3.3 Wear behaviour of coatings

Micro-scale abrasion tests were performed on the coatings at room temperature to predict the effect of the different process parameters on their wear behaviour. The goal in a first step was to study the abrasion resistance present in the surface of in-service moulds, in order to quantify the wear loss of coatings. The response of materials under micro abrasion tests depends on the nature of the motion of particles in the contact zone, which determines the stress state arising near the contact. Three-body wear mechanism (rolling or pitting) and two-body wear mechanism (grooving), or a combination of both mechanisms could be detected. Rolling occurs when the abrasive particles are able to free rotate between the sphere and the material in test; on the other hand, grooving occurs if the particles follow the rotation of the sphere, scratching the specimen surface (Ramalho et al., 2011; Gant and Gee, 2011). In spite of this general tendency to the occurrence of three-body or two-body abrasion, the characteristics of the materials will influence the process; mild materials will stabilise the grooving mode.

Figure 5 Evolution of the wear volume as function of the parameter ‘normal load × sliding distance’ of (a) as-deposited coatings and (b) specimen 3 before and after thermo exposure at 500°C during several days (see online version for colours)

(a) (b)

The results of the micro-scale abrasion tests from specimens in as-deposited and heat treaded conditions are plotted respectively in Figures 5(a) and 5(b), as the material volume loss as a function of the product of the sliding distance (l) by the normal load (P). The reliability analysis of the data is presented in Table 4 and the confidence interval for the specific wear rate plotted in Figure 6. For each sample, a straight linear trend was fitted to the experimental points in order to obtain the specific wear rate, which corresponds to its slope [see equation (2)]. From Figure 5(a), it is possible to conclude that specimen 1 exhibits slightly lower specific wear rate, therefore it is the more resistant to wear. This result is in accordance with its greater hardness when compared to the others as-deposited coatings. Specimens 2 and 3 displays similar wear volumes, which is


again attributed to their similar hardness profiles. Figure 5(b) reveals that specimens exposed during five and ten days at 500°C displayed similar specific wear rate to the non-heat-treated specimen. However, the specimen exposed during 20 days exhibits lower specific wear rate, therefore, it is the most resistant to wear.
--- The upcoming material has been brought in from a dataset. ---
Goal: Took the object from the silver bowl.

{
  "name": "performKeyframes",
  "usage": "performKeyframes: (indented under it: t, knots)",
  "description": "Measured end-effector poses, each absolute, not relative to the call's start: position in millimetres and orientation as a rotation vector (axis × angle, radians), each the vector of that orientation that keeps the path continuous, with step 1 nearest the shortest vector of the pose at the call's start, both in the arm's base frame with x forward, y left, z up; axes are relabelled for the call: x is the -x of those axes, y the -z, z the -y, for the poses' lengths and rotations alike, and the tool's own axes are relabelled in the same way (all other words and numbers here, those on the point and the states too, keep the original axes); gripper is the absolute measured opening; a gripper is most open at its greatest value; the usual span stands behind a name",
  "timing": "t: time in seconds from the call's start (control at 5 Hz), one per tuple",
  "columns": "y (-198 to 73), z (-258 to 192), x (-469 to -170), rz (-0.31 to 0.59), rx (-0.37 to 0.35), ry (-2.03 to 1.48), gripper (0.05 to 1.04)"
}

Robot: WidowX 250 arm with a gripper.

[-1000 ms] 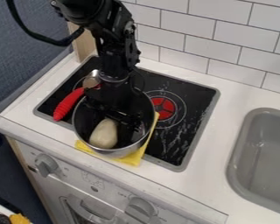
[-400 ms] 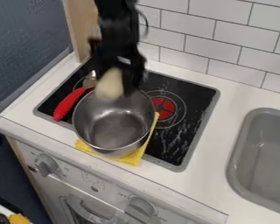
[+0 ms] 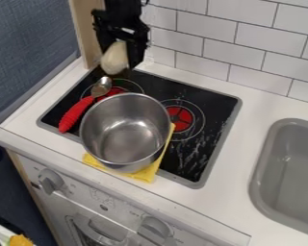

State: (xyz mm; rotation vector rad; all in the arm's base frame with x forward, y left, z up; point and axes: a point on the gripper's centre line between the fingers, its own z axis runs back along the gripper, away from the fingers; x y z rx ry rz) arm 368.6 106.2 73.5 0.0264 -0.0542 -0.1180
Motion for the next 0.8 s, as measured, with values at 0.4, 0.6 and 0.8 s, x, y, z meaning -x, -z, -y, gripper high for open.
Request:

This last result is again in accordance with the higher hardness of this sample after the heat treatment. Table 4 Results of the linearisation analysis of samples in as-deposited and heat treated

conditions

Specific wear rate, k(mm3/N m)

Average STD Confidence interval 90% r2

Specimen 1 2.83 × 10–3 2.65 × 10–4 2.20 × 10–3 to 3.45 × 10–3 0.974 Specimen 2 3.44 × 10–3 3.78 × 10–4 2.55 × 10–3 to 4.33 × 10–3 0.965 Specimen 3 3.45 × 10–3 2.14 × 10–4 2.94 × 10–3 to 3.95 × 10–3 0.989 After 5 days at 500°C 3.69 × 10–3 5.57 × 10–5 3.56 × 10–3 to 3.83 × 10–3 0.999 After 10 days at 500°C 3.73 × 10–3 1.91 × 10–4 3.28 × 10–3 to 4.18 × 10–3 0.992 After 20 days at 500°C 2.58 × 10–3 3.18 × 10–4 1.83 × 10–3 to 3.33 × 10–3 0.956

Figure 6 Confidence interval for a confidence level of 90%, for the specific wear rate of specimens in as-deposited and heat treated conditions (see online version for colours)
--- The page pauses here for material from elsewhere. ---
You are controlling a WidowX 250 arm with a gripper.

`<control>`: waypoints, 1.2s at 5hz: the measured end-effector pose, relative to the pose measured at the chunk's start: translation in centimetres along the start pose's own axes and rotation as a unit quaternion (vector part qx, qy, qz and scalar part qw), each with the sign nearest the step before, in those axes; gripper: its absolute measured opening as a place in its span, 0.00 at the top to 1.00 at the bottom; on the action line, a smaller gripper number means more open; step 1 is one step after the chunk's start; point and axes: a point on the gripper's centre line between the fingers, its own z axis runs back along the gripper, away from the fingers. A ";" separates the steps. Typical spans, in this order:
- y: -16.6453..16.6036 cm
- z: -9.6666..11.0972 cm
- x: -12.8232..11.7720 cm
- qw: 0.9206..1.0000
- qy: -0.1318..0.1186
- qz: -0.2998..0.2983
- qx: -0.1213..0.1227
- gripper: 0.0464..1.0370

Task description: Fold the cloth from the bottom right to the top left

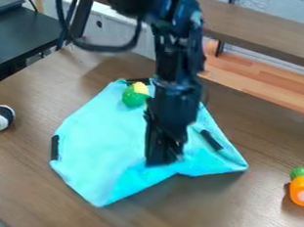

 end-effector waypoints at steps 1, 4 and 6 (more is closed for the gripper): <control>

In order to identify the wear mechanisms and to compare the worn surfaces with those observed in the surface of moulds, SEM examinations were carried out. Figure 7(a) displays a SEM micrograph of the surface of a coating of a mould after long time in service. From this picture is possible to see that the surface failure regions display pits and cracks. Considering the in-service conditions the surface damage probably was induced by synergetic effects of several mechanisms, namely thermal fatigue, corrosion and abrasion. However, pitting is the main active failure mechanism of the moulds. Figures 7(b) and 7(c) illustrates spherical cup depressions induced by the micro-scale abrasion tests on the specimen 3, before and after holding time for 20 days, produced after 500 ball rotations. Both scars display similar wear behaviour with two modes of wear: three-body abrasion (pitting) and two-body abrasion (grooving). The two-body abrasion mode is preferentially localised in the area of higher pressure (input slurry area)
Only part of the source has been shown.